Appellees are tenants in a 500 unit apartment complex, Castle Square, in the South End of Boston — the same subsidized housing facility constructed and operated under section 221(d) (3) of the National Housing Act, 12 U.S.C. § 17151(d) (3), which was involved in Hahn v. Gottlieb, 430 F.2d 1243 (1st Cir. 1970). This suit originated when appellant landlord, 1 in accordance with the terms of the lease, notified these tenants in May, 1970, that it was not to be renewed after the July 31, 1970 termination date. Appellees brought this action under 42 U.S.C. § 1983, asserting jurisdiction under 28 U.S.C. §§ 1331, 1343, and seeking an injunction against their threatened eviction; a declaration that eviction must be predicated on cause, with notice, hearing and assurance of alternative housing; and compensatory and punitive damages. 2

The district court found sufficient federal and state involvement to make applicable the due process clauses of the Fifth and Fourteenth Amendments and the First Amendment. It enjoined the eviction, and made two declarations of rights and responsibilities. First, it declared that the statutory scheme for § 221(d) (3) housing impliedly requires a good-cause notice to evict and that state court proceedings, observing this substantive federal ruling, would provide procedural due process. Second, it declared that, since “the chief reason” for the landlord’s notice to quit was “associational activities” on behalf of fellow tenants, petitions to the Federal Housing Authority, and litigation, the First and Fourteenth Amendments barred any eviction so grounded. 317 F.Supp. 1122 (D.Mass. 1970).

The large problem for us is whether the landlord’s action in exercising his contractual right under the lease not to renew and in seeking to evict appellees, can rationally be said to be such “state action” as to call into play the Fourteenth Amendment. 3 More precisely, the question is whether the landlord, though not an ostensible agent of the state, has such a relationship with the state that his activities take on the color of state law. United States v. Price, 383 U.S. 787, 794 n. 7, 86 S.Ct. 1152, 16 L.Ed.2d 267 (1966). The district court, relying on Colon v. Tompkins Square Neighbors, 294 F.Supp. 134 (S.D. N.Y.), 4 as well as on Burton v. Wilmington Parking Authority, 365 U.S. 715, 81 S.Ct. 856, 6 L.Ed.2d 45 (1961), and Marsh v. Alabama, 326 U.S. 501, 66 S.Ct. 276, 90 L.Ed. 265 (1946), reasoned that “With respect to Castle Square, the federal and state governments have elected to place their power, property, and privilege behind the landlords’ authority over the tenants, and have insinuated themselves into a position of interdependence with the landlords.”

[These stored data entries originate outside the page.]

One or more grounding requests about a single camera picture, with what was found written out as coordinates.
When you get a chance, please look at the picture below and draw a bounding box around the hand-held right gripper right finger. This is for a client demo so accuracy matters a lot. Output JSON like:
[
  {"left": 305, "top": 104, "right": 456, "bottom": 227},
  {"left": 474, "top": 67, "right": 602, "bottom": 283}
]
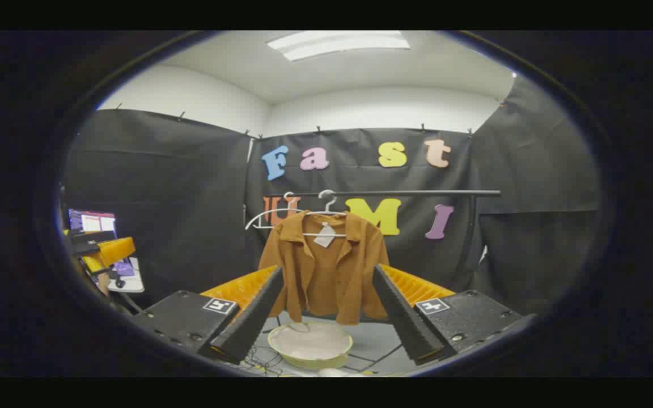
[{"left": 372, "top": 263, "right": 536, "bottom": 366}]

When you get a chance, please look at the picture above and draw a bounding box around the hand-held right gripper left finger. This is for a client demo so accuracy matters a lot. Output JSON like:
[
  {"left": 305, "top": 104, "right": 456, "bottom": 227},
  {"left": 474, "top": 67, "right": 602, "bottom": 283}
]
[{"left": 131, "top": 265, "right": 285, "bottom": 366}]

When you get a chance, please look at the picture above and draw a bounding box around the white laundry hamper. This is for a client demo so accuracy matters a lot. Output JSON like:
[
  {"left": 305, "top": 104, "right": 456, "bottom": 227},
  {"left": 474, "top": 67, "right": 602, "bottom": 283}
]
[{"left": 268, "top": 322, "right": 354, "bottom": 372}]

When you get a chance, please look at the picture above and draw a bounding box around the brown shirt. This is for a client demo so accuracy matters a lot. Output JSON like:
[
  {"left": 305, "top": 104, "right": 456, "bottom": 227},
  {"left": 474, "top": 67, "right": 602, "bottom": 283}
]
[{"left": 258, "top": 211, "right": 391, "bottom": 326}]

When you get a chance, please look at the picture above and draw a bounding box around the white clothes hanger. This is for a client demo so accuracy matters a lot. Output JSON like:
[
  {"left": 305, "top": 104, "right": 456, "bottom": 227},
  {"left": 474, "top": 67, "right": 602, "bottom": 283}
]
[
  {"left": 302, "top": 190, "right": 349, "bottom": 239},
  {"left": 245, "top": 192, "right": 304, "bottom": 230}
]

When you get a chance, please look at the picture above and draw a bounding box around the black clothes rack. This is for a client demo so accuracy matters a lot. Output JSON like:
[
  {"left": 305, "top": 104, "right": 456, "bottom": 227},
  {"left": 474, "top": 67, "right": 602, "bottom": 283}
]
[{"left": 243, "top": 190, "right": 502, "bottom": 292}]

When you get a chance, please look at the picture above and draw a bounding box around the white desk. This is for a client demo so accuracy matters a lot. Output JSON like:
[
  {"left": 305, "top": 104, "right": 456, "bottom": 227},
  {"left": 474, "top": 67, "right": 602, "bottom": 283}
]
[{"left": 108, "top": 258, "right": 146, "bottom": 294}]

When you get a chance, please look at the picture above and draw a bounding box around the computer monitor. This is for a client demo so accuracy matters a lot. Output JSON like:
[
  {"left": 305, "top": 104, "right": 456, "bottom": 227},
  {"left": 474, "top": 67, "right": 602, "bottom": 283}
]
[{"left": 67, "top": 209, "right": 117, "bottom": 234}]

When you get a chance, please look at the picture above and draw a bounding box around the black backdrop cloth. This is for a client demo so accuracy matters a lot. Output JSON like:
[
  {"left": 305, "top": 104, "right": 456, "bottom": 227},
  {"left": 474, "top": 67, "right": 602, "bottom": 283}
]
[{"left": 63, "top": 74, "right": 602, "bottom": 318}]

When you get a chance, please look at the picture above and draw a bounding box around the ceiling light panel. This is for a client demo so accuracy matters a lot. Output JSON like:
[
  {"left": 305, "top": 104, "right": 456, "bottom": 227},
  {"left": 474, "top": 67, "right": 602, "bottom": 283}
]
[{"left": 266, "top": 31, "right": 411, "bottom": 62}]

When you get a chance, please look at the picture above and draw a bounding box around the black floor cable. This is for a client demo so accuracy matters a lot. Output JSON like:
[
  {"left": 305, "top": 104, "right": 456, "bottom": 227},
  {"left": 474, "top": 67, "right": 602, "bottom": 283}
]
[{"left": 245, "top": 326, "right": 285, "bottom": 376}]

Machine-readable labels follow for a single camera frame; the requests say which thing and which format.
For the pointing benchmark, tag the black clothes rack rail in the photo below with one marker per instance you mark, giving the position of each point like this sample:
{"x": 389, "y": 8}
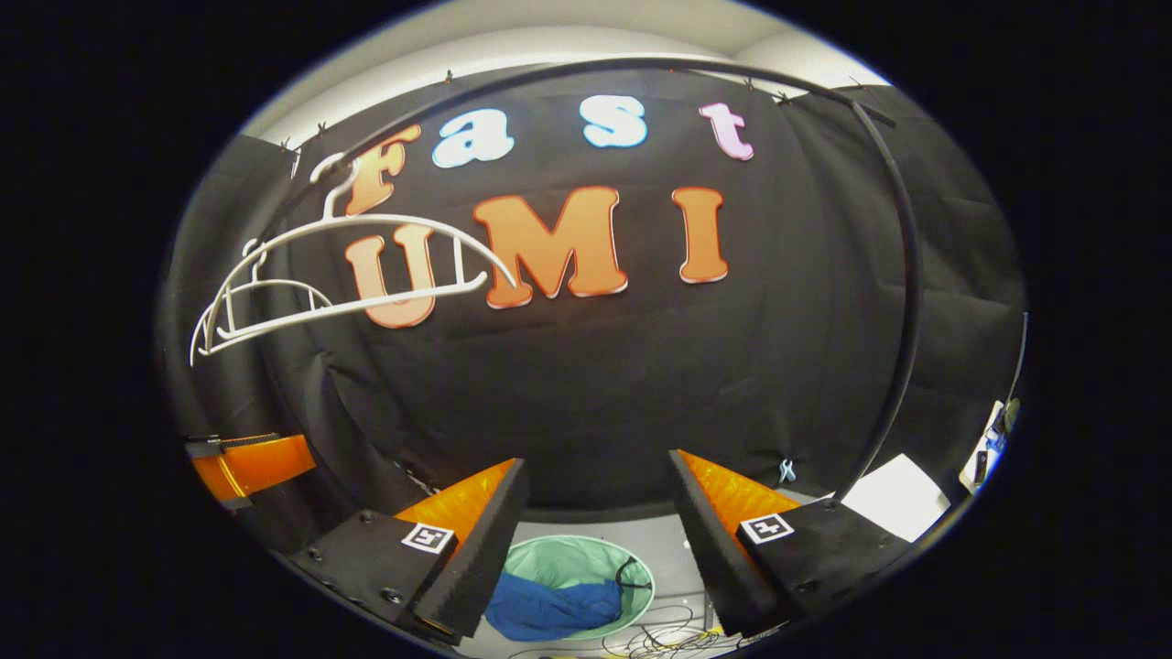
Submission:
{"x": 909, "y": 275}

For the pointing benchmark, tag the green laundry hamper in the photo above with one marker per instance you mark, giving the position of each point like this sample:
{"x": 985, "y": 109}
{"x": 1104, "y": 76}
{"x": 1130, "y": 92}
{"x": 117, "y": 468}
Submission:
{"x": 568, "y": 558}

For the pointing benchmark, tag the small white clothes hanger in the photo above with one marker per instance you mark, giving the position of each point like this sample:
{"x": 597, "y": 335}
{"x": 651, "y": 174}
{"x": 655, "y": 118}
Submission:
{"x": 275, "y": 283}

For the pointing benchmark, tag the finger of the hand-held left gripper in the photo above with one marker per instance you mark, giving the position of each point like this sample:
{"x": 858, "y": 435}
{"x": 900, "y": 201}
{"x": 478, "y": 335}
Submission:
{"x": 265, "y": 462}

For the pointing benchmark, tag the large white clothes hanger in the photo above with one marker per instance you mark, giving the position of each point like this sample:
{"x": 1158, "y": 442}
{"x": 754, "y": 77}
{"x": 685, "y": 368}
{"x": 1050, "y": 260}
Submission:
{"x": 385, "y": 220}

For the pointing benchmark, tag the black backdrop cloth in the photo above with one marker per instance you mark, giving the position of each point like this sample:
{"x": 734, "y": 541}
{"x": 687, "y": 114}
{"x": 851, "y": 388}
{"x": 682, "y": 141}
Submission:
{"x": 595, "y": 394}

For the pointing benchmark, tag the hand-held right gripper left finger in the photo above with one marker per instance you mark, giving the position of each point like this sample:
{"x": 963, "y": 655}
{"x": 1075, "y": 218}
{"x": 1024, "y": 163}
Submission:
{"x": 485, "y": 549}

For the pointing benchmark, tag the white and blue object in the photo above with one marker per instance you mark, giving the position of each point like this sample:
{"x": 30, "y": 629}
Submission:
{"x": 989, "y": 448}

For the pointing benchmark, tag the light blue plastic clip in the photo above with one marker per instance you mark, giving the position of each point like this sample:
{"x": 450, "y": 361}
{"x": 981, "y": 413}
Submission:
{"x": 786, "y": 471}

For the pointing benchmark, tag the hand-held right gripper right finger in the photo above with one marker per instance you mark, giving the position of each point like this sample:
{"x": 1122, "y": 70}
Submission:
{"x": 719, "y": 549}

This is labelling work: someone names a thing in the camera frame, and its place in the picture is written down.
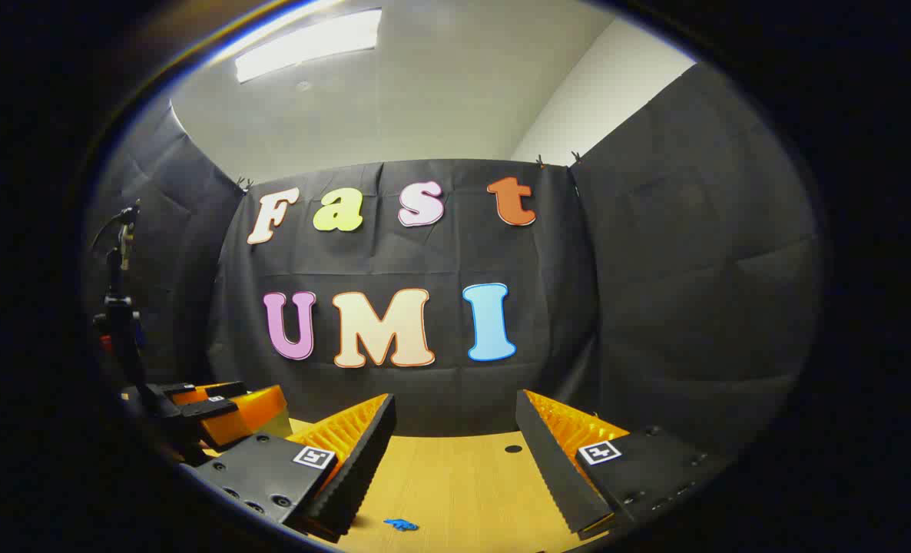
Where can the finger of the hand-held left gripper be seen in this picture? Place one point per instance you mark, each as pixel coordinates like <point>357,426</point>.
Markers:
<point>202,393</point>
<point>248,415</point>

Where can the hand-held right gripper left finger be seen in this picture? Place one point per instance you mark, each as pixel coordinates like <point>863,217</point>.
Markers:
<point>363,461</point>

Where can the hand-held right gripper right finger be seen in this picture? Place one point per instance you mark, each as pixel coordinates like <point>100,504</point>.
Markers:
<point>551,468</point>

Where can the blue paper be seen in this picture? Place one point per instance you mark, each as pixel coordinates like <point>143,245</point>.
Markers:
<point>400,525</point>

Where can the wooden desktop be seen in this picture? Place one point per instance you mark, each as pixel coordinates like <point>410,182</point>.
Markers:
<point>455,491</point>

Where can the black backdrop cloth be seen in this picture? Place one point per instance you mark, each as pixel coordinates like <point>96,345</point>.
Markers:
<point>655,307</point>

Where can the rectangular ceiling light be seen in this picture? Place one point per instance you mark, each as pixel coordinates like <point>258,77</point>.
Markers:
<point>309,42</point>

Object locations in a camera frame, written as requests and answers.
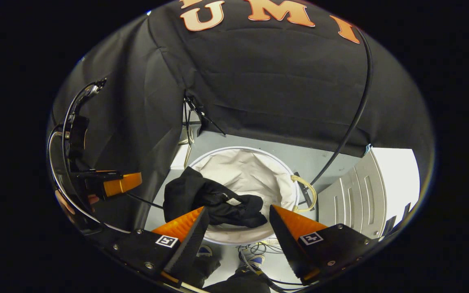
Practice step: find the black backdrop cloth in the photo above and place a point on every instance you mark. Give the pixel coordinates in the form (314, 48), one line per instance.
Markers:
(259, 81)

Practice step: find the person's shoe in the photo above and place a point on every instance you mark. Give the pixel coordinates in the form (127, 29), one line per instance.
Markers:
(204, 251)
(255, 260)

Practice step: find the person's left shoe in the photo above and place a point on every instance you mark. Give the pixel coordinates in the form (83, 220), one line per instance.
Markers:
(204, 251)

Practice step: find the grey ribbed panel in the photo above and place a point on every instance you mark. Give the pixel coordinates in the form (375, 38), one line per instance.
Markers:
(352, 195)

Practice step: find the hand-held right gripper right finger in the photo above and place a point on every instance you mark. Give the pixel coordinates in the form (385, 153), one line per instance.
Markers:
(289, 252)

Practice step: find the person's right shoe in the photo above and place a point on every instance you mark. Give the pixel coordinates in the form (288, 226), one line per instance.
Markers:
(255, 260)

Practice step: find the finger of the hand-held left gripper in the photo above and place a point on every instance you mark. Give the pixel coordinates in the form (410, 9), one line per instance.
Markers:
(96, 181)

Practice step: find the white round laundry hamper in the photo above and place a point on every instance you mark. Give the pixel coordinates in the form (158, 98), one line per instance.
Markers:
(250, 171)

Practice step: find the black clothes rack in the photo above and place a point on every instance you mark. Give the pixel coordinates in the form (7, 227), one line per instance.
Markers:
(326, 166)

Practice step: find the person's left leg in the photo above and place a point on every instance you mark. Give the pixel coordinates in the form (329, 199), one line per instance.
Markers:
(202, 268)

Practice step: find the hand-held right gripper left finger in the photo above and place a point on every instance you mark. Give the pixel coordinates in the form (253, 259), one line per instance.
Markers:
(187, 248)

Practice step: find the black jacket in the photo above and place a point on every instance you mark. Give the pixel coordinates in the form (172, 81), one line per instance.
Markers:
(189, 191)

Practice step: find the black metal stand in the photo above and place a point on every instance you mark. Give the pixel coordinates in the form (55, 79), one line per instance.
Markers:
(193, 106)

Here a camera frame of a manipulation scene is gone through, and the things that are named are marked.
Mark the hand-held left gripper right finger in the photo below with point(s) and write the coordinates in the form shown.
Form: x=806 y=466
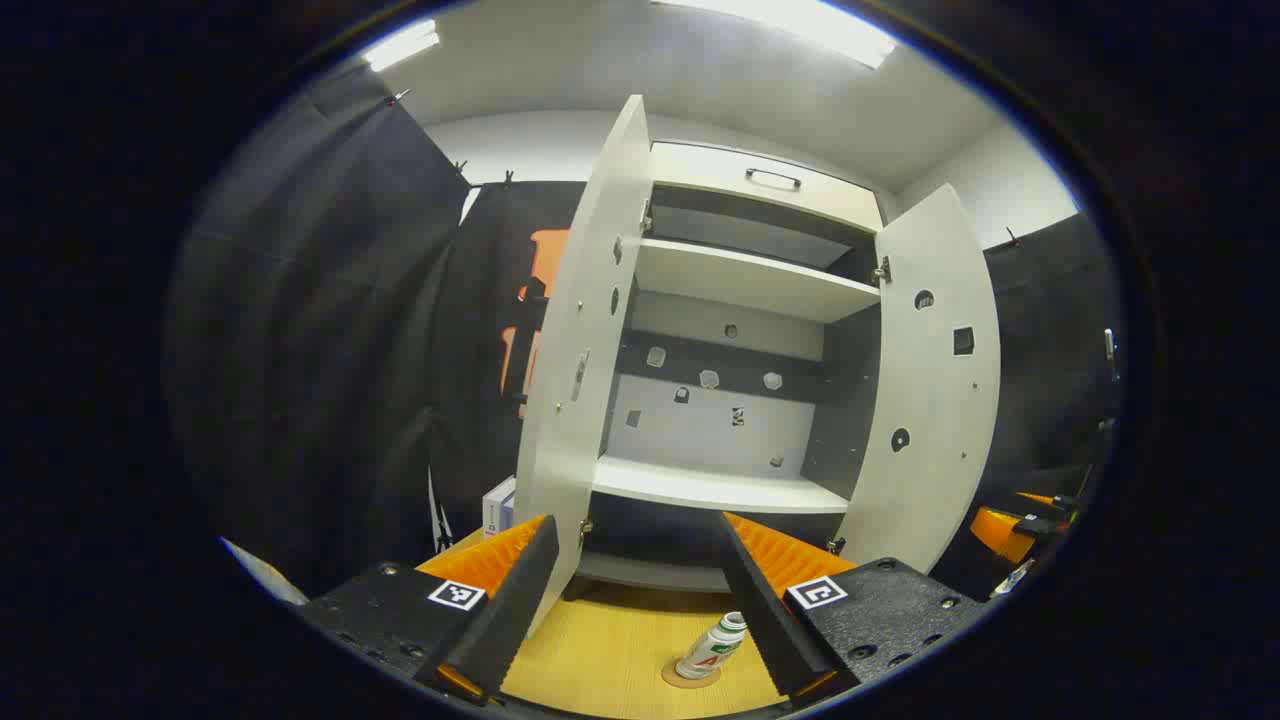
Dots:
x=770 y=620

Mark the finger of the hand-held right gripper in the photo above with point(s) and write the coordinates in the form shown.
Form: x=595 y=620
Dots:
x=995 y=530

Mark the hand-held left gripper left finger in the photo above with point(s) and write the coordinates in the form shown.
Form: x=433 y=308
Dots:
x=510 y=610

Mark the white plastic bottle green label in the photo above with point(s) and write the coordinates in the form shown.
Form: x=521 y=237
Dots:
x=712 y=648

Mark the white cabinet door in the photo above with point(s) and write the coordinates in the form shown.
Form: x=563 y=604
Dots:
x=930 y=400
x=575 y=300

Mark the small white box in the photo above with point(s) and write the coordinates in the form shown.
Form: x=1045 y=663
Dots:
x=497 y=510

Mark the round cork coaster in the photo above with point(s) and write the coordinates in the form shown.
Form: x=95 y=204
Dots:
x=690 y=683

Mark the white cabinet shelf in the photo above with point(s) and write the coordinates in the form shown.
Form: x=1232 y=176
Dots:
x=700 y=487
x=740 y=275

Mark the white cabinet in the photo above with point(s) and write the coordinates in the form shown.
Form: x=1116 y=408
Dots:
x=700 y=430

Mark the white cabinet drawer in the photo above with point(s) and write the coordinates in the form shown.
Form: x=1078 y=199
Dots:
x=700 y=170

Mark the ceiling light panel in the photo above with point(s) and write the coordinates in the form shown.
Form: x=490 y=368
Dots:
x=800 y=22
x=400 y=45

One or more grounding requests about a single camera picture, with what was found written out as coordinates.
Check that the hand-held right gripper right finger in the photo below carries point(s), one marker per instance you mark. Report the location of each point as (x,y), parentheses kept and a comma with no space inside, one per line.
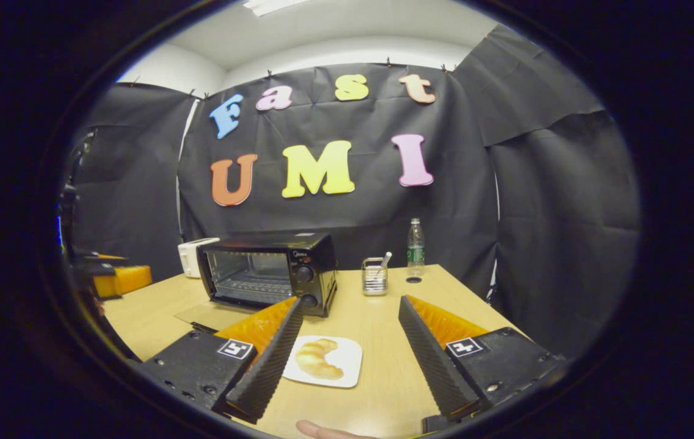
(432,360)

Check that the white stick in holder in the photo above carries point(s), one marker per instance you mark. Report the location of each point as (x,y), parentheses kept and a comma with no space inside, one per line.
(387,258)

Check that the long ceiling light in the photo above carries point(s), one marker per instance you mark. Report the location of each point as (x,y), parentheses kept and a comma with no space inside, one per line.
(267,5)

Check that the white square plate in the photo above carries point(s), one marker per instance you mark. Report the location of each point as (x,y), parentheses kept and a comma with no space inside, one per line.
(350,353)

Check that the black electric oven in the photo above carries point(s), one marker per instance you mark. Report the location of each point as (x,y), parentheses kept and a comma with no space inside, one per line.
(316,256)

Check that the white toaster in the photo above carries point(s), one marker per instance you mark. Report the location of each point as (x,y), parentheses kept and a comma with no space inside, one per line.
(188,259)

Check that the black backdrop cloth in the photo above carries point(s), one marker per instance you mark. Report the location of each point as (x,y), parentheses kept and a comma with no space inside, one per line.
(535,244)

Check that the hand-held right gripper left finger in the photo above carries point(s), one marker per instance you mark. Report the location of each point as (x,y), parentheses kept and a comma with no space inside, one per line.
(270,366)

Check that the clear plastic water bottle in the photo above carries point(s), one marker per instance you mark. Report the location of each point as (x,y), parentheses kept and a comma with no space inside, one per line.
(415,253)

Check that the golden croissant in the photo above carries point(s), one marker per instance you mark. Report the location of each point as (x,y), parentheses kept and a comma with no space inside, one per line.
(319,360)

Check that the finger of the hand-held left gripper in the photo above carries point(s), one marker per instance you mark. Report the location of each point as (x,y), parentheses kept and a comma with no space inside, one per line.
(100,258)
(130,277)

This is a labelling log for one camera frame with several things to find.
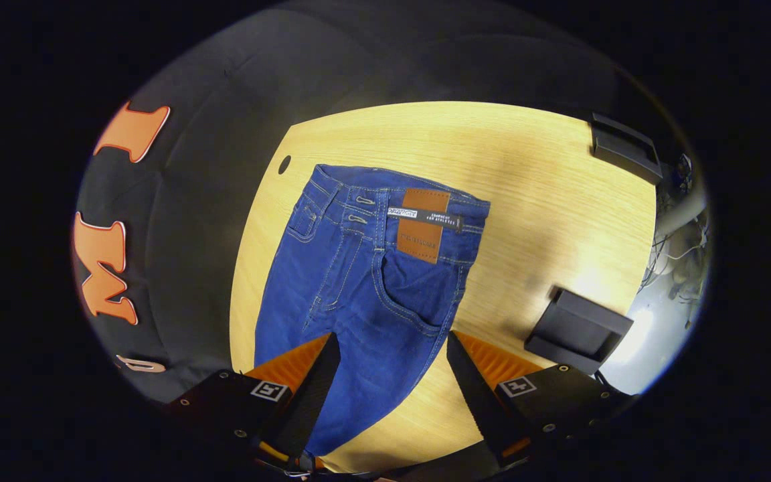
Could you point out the grey metal pole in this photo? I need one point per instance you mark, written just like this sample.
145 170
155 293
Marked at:
683 214

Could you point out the blue denim jeans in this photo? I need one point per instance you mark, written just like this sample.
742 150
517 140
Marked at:
359 294

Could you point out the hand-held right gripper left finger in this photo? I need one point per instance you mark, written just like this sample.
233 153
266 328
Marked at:
308 402

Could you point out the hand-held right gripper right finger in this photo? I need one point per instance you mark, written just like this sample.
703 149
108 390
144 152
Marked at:
479 402

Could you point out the black backdrop cloth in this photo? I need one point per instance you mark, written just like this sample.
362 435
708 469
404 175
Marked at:
191 201

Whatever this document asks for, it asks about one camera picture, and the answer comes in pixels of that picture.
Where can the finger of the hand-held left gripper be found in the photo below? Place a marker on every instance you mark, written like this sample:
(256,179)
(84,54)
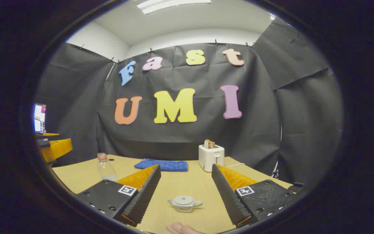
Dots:
(49,136)
(58,148)

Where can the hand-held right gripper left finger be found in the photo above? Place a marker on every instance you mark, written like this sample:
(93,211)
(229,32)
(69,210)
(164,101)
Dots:
(144,195)

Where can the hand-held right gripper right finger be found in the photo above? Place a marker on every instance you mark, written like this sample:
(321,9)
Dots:
(227,198)

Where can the white teacup lid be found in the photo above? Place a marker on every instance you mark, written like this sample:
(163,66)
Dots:
(184,200)

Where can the white floral teacup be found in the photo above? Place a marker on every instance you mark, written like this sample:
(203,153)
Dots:
(183,208)

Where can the clear plastic water bottle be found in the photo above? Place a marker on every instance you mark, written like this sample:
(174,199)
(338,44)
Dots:
(105,170)

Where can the computer monitor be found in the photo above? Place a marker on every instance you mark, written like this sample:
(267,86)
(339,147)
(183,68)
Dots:
(40,117)

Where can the blue folded towel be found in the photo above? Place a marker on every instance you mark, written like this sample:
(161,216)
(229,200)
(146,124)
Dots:
(166,164)

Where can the white toaster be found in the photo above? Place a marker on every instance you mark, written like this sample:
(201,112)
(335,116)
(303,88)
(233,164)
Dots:
(210,158)

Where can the brown toast slice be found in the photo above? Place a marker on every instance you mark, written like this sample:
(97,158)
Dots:
(212,144)

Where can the white bread slice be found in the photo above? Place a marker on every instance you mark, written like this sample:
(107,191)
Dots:
(206,144)

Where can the ceiling light panel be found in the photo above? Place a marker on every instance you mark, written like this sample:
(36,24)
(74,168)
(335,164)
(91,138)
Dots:
(170,4)

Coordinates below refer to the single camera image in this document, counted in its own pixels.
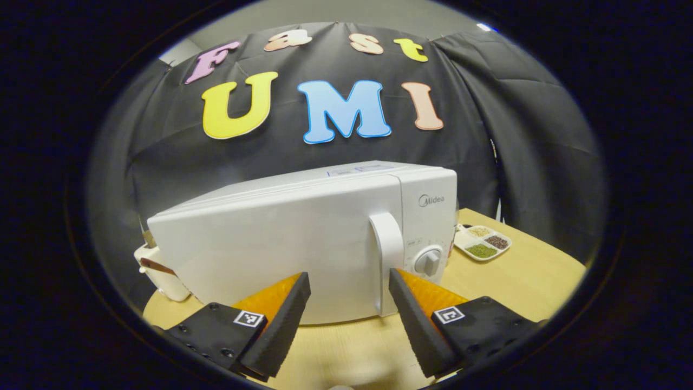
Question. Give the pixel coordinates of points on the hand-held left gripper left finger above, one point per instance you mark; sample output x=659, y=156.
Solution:
x=281, y=327

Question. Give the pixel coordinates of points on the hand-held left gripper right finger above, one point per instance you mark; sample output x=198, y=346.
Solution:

The landlord claims that this case involves only “a regulation of the operations of a private business, not a vesting in it of the functions of government” and argues, citing Grossner v. Trustees of Columbia University in the City of New York, 287 F.Supp. 535, 548 (S.D. *783 N.Y. 1968), that “the receipt of money from the State is not, without a good deal more, enough to make the recipient an agency or instrumentality of the Government”. He attacks the court’s finding in the words of Mr. Justice Harlan’s dissent in Wilmington Parking Authority, supra, 365 U.S. at 727, 81 S..Ct. at 862, as the result of “undiscriminatingly throwing together various bits and pieces”. We do not agree. Our scrutiny of the landlord-state relationship indicates far less privateness in the landlord’s enterprise, far more of a governmental function, and “a good deal more” than receipt of governmental financial help. They are inescapably the “bits and pieces” on which an ultimate judgment must rest after “sifting facts and weighing circumstances”, Wilmington Parking Authority, supra, 365 U.S. at 722, 81 S.Ct. 856. We concede that little guidance in making a principled decision is found in such serpentine words as “insinuated”, Wilmington Parking Authority, supra, 365 U.S. at 725, 81 S.Ct. 856, “involved”, Reitman v. Mulkey, 387 U.S. 369, 380, 87 S.Ct. 1627, 18 L.Ed.2d 830 (1967), “entwined”, Evans v. Newton, 382 U.S. 296, 301, 86 S.Ct. 486, 15 L.Ed.2d 373 (1966), or “intertwining”, Grossner, supra, 287 F.Supp. at 548. Commentators have varied in approving or disapproving this lack of precision, but all have recognized it. 5 Recognizing that the state coloration required by § 1983 is inevitably opaque, we nevertheless hazard our analysis.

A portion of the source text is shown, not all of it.